## Your assignment:
Note how many lines in the following material mention "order", then give that number by itself.

## Data shown:
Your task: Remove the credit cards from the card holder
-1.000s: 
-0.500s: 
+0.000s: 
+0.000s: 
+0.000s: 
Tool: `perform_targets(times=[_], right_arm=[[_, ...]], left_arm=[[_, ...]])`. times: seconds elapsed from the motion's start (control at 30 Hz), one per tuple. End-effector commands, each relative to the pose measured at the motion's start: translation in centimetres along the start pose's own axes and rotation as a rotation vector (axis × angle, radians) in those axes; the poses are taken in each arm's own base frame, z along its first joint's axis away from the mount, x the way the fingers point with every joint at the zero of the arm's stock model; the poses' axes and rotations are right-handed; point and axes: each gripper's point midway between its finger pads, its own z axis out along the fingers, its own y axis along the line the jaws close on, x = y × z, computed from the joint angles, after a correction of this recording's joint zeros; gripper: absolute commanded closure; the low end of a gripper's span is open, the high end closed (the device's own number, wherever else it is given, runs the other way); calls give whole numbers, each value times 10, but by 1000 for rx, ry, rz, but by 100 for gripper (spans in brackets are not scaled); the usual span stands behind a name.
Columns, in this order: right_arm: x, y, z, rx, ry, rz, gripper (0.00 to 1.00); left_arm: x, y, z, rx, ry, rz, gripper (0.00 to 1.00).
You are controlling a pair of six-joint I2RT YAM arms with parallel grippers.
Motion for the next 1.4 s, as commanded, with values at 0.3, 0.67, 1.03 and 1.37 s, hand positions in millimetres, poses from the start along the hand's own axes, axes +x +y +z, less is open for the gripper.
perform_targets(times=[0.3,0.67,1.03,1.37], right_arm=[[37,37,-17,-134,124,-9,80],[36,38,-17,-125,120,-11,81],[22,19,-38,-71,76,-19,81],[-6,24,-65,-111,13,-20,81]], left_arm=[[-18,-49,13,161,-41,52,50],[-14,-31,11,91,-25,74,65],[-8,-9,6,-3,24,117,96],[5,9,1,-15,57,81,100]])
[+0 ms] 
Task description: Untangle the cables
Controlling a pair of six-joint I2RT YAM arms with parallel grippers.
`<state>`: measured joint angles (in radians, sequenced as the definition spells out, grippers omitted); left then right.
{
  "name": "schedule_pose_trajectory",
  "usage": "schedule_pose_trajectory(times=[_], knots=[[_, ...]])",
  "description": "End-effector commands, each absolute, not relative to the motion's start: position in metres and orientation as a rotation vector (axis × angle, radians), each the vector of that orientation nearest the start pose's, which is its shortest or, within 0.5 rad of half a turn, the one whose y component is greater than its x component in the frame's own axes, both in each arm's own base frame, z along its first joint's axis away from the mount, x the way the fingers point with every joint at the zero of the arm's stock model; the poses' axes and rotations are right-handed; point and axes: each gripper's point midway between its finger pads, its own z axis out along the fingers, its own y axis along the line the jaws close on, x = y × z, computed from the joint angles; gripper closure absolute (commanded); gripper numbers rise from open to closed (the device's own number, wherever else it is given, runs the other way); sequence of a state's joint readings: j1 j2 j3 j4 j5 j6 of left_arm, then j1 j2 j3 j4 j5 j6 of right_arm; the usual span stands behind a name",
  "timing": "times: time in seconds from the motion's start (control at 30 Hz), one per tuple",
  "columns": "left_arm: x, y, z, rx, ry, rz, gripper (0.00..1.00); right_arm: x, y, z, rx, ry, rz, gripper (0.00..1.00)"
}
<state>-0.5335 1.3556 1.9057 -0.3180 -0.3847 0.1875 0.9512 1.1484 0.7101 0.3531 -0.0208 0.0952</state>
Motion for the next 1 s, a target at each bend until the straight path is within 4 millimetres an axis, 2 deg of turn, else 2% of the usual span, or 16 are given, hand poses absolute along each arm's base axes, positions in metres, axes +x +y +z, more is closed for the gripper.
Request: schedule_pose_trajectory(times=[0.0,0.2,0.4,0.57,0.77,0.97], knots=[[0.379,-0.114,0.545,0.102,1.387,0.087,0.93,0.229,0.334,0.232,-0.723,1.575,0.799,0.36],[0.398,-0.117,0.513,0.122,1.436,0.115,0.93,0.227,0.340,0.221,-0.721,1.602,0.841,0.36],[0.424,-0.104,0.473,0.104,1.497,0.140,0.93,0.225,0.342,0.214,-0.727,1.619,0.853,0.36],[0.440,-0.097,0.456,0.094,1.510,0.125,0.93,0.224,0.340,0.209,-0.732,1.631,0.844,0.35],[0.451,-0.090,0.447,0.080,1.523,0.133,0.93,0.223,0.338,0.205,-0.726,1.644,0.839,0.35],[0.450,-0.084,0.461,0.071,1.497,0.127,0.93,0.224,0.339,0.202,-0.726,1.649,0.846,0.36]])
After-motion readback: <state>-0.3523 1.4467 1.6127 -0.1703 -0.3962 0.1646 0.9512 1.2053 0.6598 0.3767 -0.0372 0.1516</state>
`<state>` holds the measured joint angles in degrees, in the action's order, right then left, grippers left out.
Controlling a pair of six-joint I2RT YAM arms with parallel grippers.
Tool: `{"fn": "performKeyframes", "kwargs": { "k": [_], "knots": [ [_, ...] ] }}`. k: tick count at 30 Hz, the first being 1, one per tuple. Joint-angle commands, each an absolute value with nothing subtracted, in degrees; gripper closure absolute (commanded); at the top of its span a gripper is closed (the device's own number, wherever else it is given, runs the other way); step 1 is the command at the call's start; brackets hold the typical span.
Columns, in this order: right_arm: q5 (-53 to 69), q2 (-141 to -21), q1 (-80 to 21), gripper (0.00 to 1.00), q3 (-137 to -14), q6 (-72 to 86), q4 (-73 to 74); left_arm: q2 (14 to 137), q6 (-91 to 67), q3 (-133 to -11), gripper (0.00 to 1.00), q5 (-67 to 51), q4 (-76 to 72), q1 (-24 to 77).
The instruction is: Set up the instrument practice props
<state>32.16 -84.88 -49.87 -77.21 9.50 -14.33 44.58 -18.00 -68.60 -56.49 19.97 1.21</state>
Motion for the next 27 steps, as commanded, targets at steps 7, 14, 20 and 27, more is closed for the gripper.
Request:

## Exercise answer:
3